The Continuous Mortality Investigation (CMI)1 provides authoritative and independent mortality and sickness rate tables for actuaries advising UK life insurers and pension funds. It operates as a not-for-profit private company that is wholly owned by the Institute and Faculty of Actuaries (IFoA). The CMI Mortality Projections Model (the “CMI Model”) is widely used by actuaries in the financial management of UK pension schemes and life insurance companies.
This note accompanies the release of the latest version of the CMI Mortality Projections Model, CMI_2019. It describes the CMI Model and contains background information on recent mortality experience 2.
Standardised mortality rates in England & Wales were on average 3.8% lower in 2019 than in 2018. This is the largest fall in mortality rates since 2011, and mortality in 2019 was the lowest that we have ever seen in England & Wales.
This leads to cohort life expectancies in CMI_2019 being about one month higher at age 65 than in CMI_2018, although lower than in all earlier versions of the CMI Model.
Mortality improvements are not the same for everyone.

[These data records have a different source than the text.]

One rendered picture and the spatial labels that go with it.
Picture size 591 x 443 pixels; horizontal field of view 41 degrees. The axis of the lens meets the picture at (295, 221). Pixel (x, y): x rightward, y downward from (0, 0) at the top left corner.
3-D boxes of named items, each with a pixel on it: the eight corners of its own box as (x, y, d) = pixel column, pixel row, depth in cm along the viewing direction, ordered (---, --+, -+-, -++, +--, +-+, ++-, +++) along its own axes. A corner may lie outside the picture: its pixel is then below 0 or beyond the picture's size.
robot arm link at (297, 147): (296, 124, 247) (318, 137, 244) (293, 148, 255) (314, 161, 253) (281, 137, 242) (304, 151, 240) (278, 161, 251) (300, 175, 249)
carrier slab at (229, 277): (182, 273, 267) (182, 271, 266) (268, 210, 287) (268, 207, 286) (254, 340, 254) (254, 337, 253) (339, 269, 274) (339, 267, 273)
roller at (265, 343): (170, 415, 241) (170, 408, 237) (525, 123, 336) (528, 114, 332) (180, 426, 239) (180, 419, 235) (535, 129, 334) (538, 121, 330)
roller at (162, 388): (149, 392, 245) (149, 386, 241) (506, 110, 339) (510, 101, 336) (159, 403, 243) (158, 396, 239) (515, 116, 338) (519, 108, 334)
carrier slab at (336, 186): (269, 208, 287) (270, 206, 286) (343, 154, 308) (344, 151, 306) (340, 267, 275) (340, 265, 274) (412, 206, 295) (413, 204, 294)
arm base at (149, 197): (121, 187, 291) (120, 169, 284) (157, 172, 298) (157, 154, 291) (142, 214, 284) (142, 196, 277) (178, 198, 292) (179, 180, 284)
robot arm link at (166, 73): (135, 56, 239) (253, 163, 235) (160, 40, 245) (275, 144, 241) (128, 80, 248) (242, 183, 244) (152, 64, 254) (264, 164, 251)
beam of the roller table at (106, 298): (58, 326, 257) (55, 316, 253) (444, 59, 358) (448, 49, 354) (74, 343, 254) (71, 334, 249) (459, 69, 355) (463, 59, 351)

In recent years, people living in less-deprived areas of England & Wales have experienced mortality improvements about 1% a year higher than those in more-deprived areas.
- The latest version of the CMI Model, CMI_2019
- Historical mortality in England & Wales
- How the CMI Model works
- Mortality terminology
1. The latest version of the CMI Model, CMI_2019
What happened to mortality in 2019?
Standardised mortality rates in England & Wales were 3.8% lower in 2019 than in 2018. This is the largest fall in mortality rates since 2011.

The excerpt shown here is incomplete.